I love learning. It is the passion of my life, it serves as a purpose for my existence, and I have troubled myself in many, many ways in the pursuit of it. All my life I have searched for a way for all of it to make sense; something that draws it together, brings coherence to this living of ours.
I am still searching.
Earlier today, I put up an excerpt from David Foster Wallace’s 2005 commencement speech at Kenyon College and in it he talks of how the worship of intellect will leave you hollowed out and empty. I want to make a distinction between love of and worship–
Knowledge is simply a thing. It is not something to be revered, to be held above all else, to be put on a pedestal atop all other things and most especially not above people.
And yet, I love it all the same. I love that expression that a child gets when a new idea has slid right into place: it is a face of wonder! The jaw goes slack, the eyes brighten, and “ah ha”, yes! that is it. When I learn something new, when a thought slides into the grand puzzle I’ve been constructing all the days I can remember, I know that is exactly what I look like. I am taken back to childhood, to that time of magic and inifinity, that time when all things were possible, all things were fathomable.
I feel alive.
And that’s why I keep searching. That is why I keep reading, keep writing, and keep pushing, pushing myself to things which may be uncomfortable and yet are necessary to lift the veil further.

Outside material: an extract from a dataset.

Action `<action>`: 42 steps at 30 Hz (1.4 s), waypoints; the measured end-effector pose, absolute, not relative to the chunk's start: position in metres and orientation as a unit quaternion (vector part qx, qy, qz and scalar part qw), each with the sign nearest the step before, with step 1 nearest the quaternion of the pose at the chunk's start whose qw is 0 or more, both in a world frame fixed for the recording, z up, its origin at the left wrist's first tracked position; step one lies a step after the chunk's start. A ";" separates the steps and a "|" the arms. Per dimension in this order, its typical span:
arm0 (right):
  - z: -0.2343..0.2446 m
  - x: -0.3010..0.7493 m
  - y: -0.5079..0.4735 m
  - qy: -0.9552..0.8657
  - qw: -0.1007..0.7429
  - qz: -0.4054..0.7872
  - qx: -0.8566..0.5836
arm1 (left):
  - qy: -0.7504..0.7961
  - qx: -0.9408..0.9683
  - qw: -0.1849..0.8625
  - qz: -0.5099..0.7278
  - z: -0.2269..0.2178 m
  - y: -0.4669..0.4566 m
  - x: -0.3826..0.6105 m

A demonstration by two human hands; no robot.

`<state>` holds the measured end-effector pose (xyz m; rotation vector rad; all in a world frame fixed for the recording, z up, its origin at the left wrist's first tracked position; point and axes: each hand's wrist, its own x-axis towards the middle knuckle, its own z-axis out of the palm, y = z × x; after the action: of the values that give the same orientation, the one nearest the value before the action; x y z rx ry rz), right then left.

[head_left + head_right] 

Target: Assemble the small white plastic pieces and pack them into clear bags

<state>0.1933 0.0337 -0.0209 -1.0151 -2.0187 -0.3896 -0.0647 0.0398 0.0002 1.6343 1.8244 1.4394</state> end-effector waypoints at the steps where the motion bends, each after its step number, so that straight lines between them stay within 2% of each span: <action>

I love learning; I love the search; and I will lift up every rock, overturn every barrel, dive into murky depths and swim past sharks and snapping turtles and indignant octopuses, climb treacherous cliffs, and lay flat in open plains during a blizzard if that is what it takes to learn one new fact, to understand one other concept, to get that next puzzle piece–
Because that is what I am here for: “To seek, to find, and not to yield.”